Aim of the exercise: The lines from the start of the data up to and including the one with "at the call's" should be returned exactly, and nothing else.

Data section:
+++

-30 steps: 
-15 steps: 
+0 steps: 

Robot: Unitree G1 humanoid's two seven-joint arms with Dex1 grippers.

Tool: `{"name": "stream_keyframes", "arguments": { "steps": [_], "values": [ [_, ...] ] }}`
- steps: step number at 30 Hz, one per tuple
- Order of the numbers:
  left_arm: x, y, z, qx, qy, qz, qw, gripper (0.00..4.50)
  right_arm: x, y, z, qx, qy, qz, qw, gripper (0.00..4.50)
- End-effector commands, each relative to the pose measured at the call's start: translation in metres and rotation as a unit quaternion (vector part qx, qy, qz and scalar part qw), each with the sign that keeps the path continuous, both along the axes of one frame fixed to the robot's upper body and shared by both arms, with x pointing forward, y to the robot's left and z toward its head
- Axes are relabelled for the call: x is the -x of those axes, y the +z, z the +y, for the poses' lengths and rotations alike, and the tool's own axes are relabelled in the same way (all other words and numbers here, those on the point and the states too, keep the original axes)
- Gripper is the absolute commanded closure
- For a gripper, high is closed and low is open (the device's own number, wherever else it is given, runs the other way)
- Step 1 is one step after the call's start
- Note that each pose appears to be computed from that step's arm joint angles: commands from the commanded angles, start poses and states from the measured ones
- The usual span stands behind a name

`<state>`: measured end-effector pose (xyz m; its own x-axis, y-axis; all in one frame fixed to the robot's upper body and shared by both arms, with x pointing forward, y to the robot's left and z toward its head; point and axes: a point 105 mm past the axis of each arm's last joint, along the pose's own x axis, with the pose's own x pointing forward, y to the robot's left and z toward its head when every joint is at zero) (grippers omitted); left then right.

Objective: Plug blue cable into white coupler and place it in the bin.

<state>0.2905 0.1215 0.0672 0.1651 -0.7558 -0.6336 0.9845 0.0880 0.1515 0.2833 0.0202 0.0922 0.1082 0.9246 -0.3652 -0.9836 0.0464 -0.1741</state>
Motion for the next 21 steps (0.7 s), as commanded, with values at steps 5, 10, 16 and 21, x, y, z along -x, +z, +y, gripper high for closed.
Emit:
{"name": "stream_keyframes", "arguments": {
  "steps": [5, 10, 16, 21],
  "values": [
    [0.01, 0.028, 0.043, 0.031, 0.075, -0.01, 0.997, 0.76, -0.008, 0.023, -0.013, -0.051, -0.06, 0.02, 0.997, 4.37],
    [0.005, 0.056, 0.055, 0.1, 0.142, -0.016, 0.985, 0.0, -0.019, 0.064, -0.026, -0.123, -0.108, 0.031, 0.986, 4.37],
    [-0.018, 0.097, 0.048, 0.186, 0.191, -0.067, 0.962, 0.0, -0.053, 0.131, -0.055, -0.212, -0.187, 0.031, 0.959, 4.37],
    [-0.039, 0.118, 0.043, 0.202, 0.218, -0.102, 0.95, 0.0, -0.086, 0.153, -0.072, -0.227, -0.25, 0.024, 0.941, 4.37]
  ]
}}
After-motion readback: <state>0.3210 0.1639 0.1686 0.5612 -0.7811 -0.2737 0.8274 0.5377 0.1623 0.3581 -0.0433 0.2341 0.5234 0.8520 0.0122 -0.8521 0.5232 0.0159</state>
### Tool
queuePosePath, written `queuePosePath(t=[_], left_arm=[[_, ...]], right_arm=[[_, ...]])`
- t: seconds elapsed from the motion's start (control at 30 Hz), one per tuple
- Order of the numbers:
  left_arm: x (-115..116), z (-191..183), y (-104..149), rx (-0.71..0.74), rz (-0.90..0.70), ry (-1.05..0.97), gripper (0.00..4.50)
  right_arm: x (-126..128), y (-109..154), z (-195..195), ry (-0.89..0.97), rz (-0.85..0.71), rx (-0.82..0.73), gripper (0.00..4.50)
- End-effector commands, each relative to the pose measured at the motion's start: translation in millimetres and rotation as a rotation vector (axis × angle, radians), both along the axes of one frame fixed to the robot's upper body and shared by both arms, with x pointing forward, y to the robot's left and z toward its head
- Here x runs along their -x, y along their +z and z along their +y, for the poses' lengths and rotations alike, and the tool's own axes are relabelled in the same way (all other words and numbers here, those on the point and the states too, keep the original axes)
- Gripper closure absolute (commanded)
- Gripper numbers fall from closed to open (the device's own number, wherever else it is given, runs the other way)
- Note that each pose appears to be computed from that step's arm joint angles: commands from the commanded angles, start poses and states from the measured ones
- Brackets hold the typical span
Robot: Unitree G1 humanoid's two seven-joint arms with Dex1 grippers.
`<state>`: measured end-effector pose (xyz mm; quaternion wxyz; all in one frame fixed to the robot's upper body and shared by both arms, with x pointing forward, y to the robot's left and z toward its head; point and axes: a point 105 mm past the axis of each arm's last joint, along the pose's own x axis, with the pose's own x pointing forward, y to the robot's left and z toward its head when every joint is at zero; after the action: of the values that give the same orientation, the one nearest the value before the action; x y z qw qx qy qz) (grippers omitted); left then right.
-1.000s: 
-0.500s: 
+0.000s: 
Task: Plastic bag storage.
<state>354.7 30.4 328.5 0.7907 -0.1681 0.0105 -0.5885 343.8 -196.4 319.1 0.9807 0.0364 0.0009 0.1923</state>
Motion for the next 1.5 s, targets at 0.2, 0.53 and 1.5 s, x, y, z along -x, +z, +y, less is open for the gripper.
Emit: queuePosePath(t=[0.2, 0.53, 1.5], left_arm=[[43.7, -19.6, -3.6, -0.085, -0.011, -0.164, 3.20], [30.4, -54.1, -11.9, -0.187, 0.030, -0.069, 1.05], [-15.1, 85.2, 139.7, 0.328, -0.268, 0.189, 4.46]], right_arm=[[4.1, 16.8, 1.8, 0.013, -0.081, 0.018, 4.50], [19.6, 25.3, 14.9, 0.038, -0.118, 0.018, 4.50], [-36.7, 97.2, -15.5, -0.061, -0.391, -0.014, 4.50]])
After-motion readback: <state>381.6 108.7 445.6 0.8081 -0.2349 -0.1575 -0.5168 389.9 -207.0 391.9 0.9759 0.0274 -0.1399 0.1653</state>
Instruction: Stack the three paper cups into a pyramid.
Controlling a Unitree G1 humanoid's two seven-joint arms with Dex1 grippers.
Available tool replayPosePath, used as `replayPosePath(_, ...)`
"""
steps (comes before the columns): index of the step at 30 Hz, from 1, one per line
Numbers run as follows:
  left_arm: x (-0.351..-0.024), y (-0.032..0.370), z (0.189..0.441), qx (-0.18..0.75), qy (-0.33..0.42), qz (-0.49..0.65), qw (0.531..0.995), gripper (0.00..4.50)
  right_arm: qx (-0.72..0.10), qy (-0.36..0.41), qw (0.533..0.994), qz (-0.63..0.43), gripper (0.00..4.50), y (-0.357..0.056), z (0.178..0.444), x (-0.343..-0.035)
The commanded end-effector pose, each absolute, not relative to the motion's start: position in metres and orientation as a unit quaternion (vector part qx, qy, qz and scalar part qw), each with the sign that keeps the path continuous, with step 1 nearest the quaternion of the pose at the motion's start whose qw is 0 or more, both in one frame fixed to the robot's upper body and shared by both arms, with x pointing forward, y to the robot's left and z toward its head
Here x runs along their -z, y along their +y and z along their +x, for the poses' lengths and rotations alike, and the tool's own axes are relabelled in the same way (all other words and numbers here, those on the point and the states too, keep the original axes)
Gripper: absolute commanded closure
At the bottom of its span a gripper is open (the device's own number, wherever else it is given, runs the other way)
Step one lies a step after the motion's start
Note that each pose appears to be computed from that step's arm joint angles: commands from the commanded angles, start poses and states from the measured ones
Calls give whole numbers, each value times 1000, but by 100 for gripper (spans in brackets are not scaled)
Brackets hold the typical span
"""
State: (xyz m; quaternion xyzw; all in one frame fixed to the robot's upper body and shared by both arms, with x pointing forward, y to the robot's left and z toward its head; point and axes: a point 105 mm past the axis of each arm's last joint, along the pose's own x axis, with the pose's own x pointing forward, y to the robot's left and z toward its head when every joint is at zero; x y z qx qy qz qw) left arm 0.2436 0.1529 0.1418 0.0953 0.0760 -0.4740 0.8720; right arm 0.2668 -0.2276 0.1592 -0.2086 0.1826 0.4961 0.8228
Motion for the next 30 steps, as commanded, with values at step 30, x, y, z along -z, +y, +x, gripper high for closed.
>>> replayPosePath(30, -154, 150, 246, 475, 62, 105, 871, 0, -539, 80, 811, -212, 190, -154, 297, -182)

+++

The completed task:
-30 steps: 
-15 steps: 
+0 steps: 

Robot: Unitree G1 humanoid's two seven-joint arms with Dex1 grippers.

Tool: `{"name": "stream_keyframes", "arguments": { "steps": [_], "values": [ [_, ...] ] }}`
- steps: step number at 30 Hz, one per tuple
- Order of the numbers:
  left_arm: x, y, z, qx, qy, qz, qw, gripper (0.00..4.50)
  right_arm: x, y, z, qx, qy, qz, qw, gripper (0.00..4.50)
- End-effector commands, each relative to the pose measured at the call's start: translation in metres and rotation as a unit quaternion (vector part qx, qy, qz and scalar part qw), each with the sign that keeps the path continuous, both along the axes of one frame fixed to the robot's upper body and shared by both arms, with x pointing forward, y to the robot's left and z toward its head

There is no more output for this exercise.